## WHAT THE EXERCISE ASKS
Show every line in the entries below where the word "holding" appears.

-- TASK INPUT follows --

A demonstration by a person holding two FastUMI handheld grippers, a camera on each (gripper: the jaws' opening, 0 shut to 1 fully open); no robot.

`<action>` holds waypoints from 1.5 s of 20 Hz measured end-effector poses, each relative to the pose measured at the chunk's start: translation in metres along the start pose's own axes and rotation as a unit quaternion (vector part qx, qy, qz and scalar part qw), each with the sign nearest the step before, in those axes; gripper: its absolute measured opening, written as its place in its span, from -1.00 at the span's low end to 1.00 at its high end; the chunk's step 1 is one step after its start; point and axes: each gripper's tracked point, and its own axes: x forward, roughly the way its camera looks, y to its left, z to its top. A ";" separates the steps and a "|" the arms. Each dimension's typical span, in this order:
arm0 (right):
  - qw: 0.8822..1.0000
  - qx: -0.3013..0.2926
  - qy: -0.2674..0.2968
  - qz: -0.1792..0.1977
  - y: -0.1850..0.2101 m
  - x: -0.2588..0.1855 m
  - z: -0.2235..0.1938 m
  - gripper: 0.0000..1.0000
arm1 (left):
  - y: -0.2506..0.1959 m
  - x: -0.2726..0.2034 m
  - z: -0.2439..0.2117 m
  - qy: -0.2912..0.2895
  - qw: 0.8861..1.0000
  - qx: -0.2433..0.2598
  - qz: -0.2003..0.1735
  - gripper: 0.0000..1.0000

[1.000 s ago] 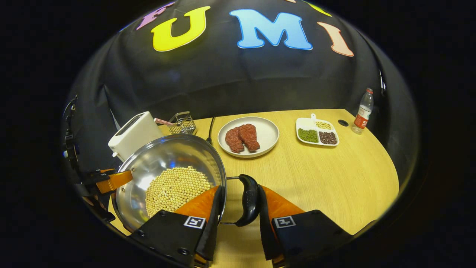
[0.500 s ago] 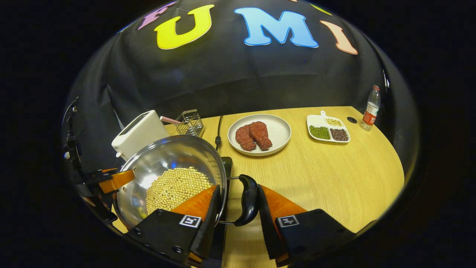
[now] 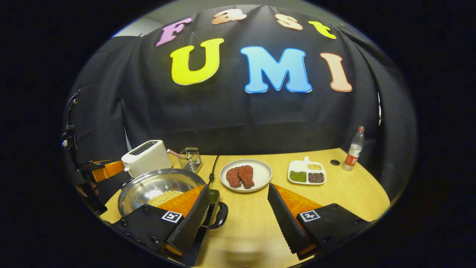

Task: First push the handle of the pot to place it horizontally, then grasp the pot with both hands and set it on the induction cooktop.

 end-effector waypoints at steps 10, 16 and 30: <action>0.993 -0.032 -0.107 -0.022 -0.111 -0.120 0.049 0.95 | -0.115 -0.126 0.066 -0.086 0.996 -0.022 -0.013 0.55; 0.989 -0.027 -0.143 -0.032 -0.174 -0.194 0.056 0.95 | -0.181 -0.211 0.073 -0.109 0.993 -0.035 -0.018 0.53; 0.982 -0.028 -0.180 -0.049 -0.207 -0.299 0.062 0.95 | -0.204 -0.346 0.078 -0.158 0.987 0.023 -0.011 0.58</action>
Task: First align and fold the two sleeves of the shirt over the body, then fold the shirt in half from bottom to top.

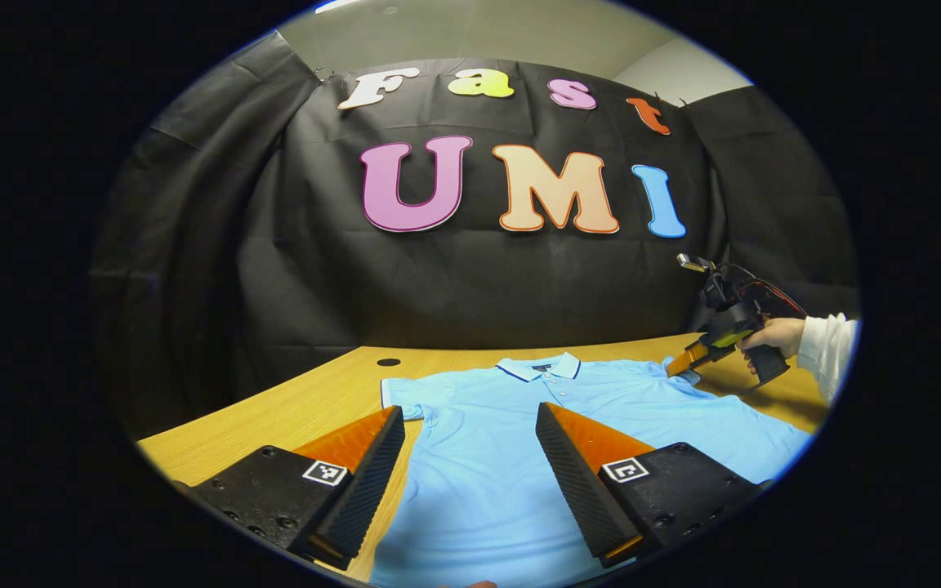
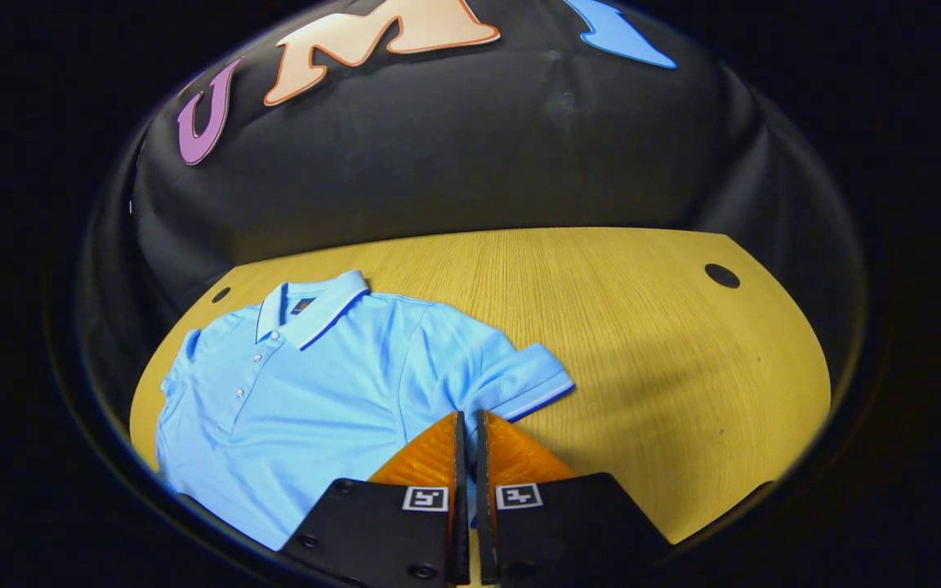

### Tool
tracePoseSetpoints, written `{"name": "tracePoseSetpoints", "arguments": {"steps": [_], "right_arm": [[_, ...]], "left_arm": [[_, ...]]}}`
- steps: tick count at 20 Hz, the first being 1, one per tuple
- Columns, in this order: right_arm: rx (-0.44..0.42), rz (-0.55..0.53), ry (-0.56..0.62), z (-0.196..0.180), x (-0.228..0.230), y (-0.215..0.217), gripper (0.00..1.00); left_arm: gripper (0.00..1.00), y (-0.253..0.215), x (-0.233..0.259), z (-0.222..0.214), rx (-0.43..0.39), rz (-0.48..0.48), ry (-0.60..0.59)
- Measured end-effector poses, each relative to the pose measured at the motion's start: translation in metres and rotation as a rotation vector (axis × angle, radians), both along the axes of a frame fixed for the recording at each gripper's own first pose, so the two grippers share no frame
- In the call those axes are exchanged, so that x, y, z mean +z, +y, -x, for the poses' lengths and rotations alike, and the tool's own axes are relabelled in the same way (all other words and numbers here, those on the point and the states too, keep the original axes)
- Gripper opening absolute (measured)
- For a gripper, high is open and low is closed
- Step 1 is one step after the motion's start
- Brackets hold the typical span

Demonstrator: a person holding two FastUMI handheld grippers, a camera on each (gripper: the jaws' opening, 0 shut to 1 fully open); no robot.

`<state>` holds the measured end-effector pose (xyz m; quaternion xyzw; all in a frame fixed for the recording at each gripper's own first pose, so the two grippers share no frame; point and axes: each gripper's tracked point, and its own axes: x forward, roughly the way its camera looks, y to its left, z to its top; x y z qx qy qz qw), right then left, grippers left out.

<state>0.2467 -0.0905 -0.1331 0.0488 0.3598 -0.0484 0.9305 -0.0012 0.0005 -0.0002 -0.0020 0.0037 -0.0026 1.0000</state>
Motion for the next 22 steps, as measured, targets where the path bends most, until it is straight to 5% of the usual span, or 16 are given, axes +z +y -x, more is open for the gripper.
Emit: {"name": "tracePoseSetpoints", "arguments": {"steps": [4, 8, 11, 17, 18, 19, 22], "right_arm": [[0.016, -0.077, -0.119, -0.015, 0.041, 0.027, 0.07], [0.084, -0.319, -0.207, -0.024, 0.075, 0.086, 0.06], [0.148, -0.49, -0.164, -0.015, 0.065, 0.125, 0.06], [0.218, -0.463, -0.124, -0.015, 0.031, 0.159, 0.09], [0.233, -0.462, -0.117, -0.013, 0.029, 0.164, 0.24], [0.246, -0.452, -0.116, -0.009, 0.029, 0.164, 0.21], [0.283, -0.387, -0.127, -0.006, 0.027, 0.163, 0.96]], "left_arm": [[0.96, 0.001, 0.0, -0.001, -0.001, 0.0, 0.0], [0.96, 0.001, 0.0, 0.0, -0.001, 0.0, 0.0], [0.97, 0.001, 0.0, 0.0, -0.002, 0.0, 0.0], [0.97, 0.001, 0.0, -0.001, -0.002, -0.002, 0.0], [0.96, 0.002, -0.001, 0.0, -0.001, -0.001, 0.0], [0.96, 0.002, 0.0, 0.0, -0.001, -0.001, -0.001], [0.96, 0.002, 0.001, -0.001, -0.001, -0.001, 0.0]]}}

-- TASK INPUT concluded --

## TASK ANSWER
A demonstration by a person holding two FastUMI handheld grippers, a camera on each (gripper: the jaws' opening, 0 shut to 1 fully open); no robot.
Demonstrator: a person holding two FastUMI handheld grippers, a camera on each (gripper: the jaws' opening, 0 shut to 1 fully open); no robot.

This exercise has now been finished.